*** Begin section ***
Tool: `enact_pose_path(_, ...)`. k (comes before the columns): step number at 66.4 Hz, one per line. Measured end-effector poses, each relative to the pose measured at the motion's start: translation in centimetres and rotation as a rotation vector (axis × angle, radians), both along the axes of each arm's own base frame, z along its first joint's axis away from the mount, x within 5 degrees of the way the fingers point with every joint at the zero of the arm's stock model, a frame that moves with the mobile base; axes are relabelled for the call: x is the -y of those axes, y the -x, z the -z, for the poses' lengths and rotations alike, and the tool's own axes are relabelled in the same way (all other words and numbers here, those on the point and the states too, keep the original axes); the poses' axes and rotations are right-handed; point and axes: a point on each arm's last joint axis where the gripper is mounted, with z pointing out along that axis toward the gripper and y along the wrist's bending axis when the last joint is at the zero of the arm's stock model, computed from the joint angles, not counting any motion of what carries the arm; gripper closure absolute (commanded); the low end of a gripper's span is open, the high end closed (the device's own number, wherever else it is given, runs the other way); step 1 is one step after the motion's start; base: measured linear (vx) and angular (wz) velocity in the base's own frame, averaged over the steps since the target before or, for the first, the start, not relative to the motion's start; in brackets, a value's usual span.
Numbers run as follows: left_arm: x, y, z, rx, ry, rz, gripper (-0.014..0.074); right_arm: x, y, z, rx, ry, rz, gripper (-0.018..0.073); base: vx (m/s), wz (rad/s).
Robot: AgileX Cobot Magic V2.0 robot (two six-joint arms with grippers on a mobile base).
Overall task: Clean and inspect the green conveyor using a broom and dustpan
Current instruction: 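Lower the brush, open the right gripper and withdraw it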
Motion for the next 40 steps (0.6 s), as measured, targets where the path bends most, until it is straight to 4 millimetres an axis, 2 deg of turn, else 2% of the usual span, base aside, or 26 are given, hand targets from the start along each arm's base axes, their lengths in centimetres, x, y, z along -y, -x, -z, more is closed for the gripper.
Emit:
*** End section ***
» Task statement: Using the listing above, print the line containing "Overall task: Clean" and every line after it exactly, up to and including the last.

» Problem solution:
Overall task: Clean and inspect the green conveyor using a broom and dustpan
Current instruction: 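Lower the brush, open the right gripper and withdraw it
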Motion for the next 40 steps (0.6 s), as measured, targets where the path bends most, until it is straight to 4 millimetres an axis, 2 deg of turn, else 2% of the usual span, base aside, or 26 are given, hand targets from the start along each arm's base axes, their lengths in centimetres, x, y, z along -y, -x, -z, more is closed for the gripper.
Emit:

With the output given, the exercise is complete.